Time to leave the library

Time to leave the library

Continuing the learning experience theme of my post about Genie 3, I enjoyed this conversation “Is human data enough? With David Silver” on YouTube. Professor Hannah Fry interviewed Silver, who works at Google DeepMind and specialises in reinforcement learning.

The problem of AI companies running out of human-generated text data is already well discussed (and still pretty wild if you stop to think about it). Silver pushed it further: not only is the data running out, but learning from what humans have written — and even from what humans say they prefer (RLHF) — is limiting. It keeps AI stuck remixing our thoughts and ideas.

He should know. AlphaGo was trained on human expert games plus self-play; it worked fantastically well (beating the world-champion!), but it was leaning heavily on us. AlphaGo Zero, by contrast, skipped the human data entirely and just learned by playing itself. Within days it wasn’t just better, it was alien — easily defeating all previous versions of AlphaGo.

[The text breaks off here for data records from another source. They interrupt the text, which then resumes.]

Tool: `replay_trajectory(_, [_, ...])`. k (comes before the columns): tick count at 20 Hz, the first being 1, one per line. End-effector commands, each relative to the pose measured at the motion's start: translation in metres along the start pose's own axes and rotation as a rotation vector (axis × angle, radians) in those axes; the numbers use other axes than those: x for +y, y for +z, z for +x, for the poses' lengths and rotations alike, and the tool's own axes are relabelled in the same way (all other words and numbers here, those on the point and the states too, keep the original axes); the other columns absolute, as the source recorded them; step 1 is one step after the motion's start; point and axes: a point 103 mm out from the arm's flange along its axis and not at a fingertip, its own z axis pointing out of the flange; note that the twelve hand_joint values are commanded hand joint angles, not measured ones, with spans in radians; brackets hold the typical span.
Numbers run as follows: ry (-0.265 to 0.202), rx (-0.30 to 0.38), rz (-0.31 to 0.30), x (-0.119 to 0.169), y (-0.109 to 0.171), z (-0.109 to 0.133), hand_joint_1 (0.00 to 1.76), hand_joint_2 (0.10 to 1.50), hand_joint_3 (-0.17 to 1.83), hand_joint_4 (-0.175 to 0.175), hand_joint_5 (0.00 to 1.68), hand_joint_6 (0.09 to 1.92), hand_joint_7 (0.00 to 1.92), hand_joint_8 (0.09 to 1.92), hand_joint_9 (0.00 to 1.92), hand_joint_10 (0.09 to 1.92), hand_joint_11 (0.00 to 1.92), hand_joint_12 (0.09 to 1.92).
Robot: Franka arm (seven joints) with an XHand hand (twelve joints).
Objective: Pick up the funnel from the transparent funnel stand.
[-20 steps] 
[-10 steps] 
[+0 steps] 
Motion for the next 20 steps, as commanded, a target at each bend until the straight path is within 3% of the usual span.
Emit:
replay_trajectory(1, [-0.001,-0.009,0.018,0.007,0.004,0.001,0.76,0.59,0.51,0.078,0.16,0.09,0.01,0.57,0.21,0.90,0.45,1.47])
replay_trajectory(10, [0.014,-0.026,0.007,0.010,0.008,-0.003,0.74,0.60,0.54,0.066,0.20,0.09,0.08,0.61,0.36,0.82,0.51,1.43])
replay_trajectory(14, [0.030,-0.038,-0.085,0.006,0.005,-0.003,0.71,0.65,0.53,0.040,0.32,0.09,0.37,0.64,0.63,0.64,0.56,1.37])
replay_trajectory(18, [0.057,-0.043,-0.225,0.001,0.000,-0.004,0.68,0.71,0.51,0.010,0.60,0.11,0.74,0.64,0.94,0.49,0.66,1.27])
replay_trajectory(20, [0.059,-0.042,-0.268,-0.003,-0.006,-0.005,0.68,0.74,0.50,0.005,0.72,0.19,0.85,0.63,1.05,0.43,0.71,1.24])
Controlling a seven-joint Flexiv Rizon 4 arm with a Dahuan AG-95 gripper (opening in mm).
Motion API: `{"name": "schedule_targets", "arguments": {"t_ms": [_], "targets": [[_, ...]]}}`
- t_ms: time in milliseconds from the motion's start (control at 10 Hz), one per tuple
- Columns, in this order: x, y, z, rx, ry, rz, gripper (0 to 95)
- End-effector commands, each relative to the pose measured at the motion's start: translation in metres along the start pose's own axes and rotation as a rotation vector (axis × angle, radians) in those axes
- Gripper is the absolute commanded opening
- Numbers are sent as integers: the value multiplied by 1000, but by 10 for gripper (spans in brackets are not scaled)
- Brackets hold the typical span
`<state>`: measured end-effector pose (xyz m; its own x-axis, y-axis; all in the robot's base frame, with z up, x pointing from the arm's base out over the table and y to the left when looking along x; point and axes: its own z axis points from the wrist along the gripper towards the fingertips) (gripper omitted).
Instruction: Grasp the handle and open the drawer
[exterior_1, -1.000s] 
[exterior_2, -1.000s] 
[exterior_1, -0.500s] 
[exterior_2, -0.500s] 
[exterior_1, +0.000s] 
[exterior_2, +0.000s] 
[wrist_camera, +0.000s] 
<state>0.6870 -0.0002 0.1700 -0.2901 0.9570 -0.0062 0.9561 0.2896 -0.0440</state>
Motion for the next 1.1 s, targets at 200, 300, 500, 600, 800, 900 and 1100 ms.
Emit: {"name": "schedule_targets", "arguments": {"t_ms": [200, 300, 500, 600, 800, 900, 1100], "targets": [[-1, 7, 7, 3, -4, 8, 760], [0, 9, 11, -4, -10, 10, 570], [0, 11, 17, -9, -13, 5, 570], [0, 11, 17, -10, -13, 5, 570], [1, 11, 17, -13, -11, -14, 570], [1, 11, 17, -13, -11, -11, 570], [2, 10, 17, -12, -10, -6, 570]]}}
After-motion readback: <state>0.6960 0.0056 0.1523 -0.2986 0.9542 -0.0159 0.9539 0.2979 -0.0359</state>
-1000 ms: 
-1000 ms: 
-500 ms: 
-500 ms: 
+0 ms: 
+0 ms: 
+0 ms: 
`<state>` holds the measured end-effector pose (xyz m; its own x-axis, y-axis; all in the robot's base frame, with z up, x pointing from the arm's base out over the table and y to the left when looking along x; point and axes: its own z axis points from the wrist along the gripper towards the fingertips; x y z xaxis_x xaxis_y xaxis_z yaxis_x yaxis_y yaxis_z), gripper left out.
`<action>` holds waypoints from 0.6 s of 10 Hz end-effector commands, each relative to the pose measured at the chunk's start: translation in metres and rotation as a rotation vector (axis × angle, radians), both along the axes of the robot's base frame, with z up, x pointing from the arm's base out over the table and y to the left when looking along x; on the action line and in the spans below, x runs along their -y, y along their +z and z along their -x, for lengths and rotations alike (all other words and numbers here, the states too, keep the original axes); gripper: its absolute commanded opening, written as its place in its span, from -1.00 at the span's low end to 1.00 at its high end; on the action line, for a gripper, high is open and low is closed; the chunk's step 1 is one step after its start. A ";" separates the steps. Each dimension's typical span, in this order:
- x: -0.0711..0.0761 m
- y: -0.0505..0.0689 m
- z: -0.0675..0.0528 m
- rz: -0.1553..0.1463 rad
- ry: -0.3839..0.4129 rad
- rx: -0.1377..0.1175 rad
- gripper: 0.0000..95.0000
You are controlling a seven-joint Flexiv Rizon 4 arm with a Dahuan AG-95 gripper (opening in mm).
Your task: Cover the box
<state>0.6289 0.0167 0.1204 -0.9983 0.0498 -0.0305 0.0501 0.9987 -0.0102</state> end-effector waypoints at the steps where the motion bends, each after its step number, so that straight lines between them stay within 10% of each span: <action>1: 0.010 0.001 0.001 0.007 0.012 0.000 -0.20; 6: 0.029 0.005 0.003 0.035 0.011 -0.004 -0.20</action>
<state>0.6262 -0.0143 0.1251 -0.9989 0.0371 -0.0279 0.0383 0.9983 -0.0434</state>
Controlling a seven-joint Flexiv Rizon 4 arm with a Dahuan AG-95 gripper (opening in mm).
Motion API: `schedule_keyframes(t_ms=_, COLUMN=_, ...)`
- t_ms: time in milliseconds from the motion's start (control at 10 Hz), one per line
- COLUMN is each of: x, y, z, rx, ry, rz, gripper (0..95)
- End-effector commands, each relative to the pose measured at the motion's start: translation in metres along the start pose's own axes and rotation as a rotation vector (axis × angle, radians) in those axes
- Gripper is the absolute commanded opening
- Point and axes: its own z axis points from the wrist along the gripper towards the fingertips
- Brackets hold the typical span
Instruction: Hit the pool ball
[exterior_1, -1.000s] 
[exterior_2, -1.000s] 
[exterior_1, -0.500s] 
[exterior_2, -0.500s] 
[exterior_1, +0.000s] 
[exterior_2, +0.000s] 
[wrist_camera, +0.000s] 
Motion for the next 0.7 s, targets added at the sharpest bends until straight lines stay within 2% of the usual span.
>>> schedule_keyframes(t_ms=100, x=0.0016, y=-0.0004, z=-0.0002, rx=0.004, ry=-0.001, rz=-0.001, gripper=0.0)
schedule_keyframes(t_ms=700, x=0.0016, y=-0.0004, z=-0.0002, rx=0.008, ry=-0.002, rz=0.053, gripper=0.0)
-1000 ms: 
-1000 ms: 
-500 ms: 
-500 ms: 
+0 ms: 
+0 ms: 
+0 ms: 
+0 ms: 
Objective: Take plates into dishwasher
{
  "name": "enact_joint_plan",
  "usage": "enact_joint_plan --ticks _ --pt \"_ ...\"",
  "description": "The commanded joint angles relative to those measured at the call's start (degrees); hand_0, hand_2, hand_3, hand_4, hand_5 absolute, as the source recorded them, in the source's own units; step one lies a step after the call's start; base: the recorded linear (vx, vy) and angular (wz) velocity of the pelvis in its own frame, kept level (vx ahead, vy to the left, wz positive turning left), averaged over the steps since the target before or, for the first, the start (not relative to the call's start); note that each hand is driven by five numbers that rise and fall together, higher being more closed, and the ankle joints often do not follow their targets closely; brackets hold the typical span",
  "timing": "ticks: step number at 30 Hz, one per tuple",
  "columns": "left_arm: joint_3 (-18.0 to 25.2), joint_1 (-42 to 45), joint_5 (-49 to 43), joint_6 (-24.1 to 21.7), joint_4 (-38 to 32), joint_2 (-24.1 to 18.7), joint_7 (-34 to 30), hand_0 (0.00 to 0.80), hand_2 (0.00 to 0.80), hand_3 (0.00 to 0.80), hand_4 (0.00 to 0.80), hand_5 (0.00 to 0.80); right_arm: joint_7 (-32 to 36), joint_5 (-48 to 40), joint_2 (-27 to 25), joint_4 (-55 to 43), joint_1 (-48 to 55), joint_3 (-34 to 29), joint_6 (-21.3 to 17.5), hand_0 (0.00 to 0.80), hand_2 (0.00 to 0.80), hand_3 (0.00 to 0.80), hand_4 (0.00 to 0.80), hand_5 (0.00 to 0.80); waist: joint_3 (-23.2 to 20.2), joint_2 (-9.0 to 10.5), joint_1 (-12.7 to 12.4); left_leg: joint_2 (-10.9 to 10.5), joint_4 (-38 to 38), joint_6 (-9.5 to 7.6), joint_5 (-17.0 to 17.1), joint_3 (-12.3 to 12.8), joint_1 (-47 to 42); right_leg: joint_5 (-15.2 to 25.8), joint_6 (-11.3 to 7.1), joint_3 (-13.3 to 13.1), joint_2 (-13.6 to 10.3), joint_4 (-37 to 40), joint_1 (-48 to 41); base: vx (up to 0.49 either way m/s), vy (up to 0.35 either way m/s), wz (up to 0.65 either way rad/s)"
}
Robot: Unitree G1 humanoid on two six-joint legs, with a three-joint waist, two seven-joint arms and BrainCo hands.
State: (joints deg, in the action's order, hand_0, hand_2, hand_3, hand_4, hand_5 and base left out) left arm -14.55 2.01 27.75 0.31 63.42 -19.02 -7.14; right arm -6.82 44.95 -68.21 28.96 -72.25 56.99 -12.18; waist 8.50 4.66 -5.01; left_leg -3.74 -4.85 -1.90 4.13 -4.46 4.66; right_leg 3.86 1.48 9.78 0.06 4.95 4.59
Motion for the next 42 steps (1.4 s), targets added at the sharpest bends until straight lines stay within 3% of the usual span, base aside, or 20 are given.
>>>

That’s the leap Silver (and co-author) Sutton call the Era of Experience: agents that learn not from static datasets or our thumbs-up feedback, but from their own continuous interactions with the world. Think less “parrot” and more “curious kid in a playground” — breaking things, trying weird stuff, learning lessons and understanding things we didn’t teach them.

The upside? Genuine discovery, innovation and long-term learning. The downside? It’s a lot harder to align a system that’s not just copying homework. The future isn’t about endlessly fine-tuning what humans already know - it’s about AI getting out of the library, falling over, and figuring out for itself how to stand up again.